EXERCISE DIRECTIONS: When the line containing "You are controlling" is found in the data below, copy it and each line after it through the line containing "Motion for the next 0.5", exactly and with no others.

___ PROVIDED DATA

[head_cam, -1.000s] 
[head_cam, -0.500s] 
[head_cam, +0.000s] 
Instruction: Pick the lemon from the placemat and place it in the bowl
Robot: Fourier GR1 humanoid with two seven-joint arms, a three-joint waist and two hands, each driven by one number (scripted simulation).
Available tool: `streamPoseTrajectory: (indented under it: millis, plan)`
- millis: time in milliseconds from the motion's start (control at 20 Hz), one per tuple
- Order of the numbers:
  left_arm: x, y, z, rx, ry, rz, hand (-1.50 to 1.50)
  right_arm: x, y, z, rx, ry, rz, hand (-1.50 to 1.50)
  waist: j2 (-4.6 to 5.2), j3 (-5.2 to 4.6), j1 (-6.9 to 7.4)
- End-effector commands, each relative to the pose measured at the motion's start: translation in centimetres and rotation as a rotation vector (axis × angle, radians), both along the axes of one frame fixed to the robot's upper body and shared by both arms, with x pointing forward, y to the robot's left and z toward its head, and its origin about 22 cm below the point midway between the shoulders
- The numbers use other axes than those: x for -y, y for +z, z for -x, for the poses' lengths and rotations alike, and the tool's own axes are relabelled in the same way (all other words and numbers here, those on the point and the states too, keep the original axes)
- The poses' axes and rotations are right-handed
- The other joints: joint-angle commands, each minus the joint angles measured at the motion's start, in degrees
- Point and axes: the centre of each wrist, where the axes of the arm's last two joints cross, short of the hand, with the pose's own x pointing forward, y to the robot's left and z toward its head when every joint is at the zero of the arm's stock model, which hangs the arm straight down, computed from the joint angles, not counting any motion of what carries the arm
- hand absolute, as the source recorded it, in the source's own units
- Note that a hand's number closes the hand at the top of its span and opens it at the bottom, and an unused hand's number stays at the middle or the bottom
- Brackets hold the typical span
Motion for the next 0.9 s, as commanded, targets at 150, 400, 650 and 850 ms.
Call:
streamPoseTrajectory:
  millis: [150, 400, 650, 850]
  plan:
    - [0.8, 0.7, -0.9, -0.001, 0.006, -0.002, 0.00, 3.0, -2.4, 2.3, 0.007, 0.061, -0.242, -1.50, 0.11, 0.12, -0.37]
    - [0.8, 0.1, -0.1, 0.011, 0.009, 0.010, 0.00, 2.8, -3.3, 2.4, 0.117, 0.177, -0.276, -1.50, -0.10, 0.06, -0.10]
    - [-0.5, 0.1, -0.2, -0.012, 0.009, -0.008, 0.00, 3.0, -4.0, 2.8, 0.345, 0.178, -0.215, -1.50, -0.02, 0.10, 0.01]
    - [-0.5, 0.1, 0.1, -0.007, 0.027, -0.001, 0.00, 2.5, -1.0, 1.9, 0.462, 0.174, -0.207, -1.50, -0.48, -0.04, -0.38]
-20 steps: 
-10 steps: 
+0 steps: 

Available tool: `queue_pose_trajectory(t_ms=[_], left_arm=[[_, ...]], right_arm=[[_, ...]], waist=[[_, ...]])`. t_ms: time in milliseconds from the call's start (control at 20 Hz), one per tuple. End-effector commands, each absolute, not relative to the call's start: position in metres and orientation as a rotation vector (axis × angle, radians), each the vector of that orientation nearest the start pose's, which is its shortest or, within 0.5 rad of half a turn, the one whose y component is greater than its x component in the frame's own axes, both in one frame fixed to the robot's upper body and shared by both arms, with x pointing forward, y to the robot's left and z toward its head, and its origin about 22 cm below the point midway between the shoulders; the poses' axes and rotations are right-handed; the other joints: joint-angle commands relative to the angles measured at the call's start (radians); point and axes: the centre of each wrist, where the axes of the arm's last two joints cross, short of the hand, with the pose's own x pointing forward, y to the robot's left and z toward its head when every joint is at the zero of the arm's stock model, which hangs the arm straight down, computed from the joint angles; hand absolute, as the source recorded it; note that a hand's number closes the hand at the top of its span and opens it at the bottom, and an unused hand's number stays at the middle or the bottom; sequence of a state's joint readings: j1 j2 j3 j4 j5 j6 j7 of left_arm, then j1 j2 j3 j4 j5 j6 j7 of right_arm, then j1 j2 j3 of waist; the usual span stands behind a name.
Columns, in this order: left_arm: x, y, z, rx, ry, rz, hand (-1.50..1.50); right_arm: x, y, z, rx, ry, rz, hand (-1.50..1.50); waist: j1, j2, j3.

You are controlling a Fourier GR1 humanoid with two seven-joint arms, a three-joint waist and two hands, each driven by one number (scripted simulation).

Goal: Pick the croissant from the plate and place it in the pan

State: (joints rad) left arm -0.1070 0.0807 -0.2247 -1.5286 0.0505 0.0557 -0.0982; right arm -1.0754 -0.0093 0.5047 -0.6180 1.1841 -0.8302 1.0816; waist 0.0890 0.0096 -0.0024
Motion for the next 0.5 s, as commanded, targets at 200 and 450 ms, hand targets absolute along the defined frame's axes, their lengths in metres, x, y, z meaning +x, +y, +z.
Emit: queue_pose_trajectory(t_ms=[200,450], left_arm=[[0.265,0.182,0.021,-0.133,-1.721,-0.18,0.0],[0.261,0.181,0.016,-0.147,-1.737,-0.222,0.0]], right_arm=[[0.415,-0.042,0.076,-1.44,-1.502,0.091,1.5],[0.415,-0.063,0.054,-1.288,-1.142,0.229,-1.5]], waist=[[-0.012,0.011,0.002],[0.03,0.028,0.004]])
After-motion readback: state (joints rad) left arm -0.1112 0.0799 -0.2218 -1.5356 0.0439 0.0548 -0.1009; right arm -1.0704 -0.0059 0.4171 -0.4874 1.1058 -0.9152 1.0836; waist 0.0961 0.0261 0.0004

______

OUTPUT OF THE EXERCISE:
You are controlling a Fourier GR1 humanoid with two seven-joint arms, a three-joint waist and two hands, each driven by one number (scripted simulation).

Goal: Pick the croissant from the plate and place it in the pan

State: (joints rad) left arm -0.1070 0.0807 -0.2247 -1.5286 0.0505 0.0557 -0.0982; right arm -1.0754 -0.0093 0.5047 -0.6180 1.1841 -0.8302 1.0816; waist 0.0890 0.0096 -0.0024
Motion for the next 0.5 s, as commanded, targets at 200 and 450 ms, hand targets absolute along the defined frame's axes, their lengths in metres, x, y, z meaning +x, +y, +z.

The response is now finished.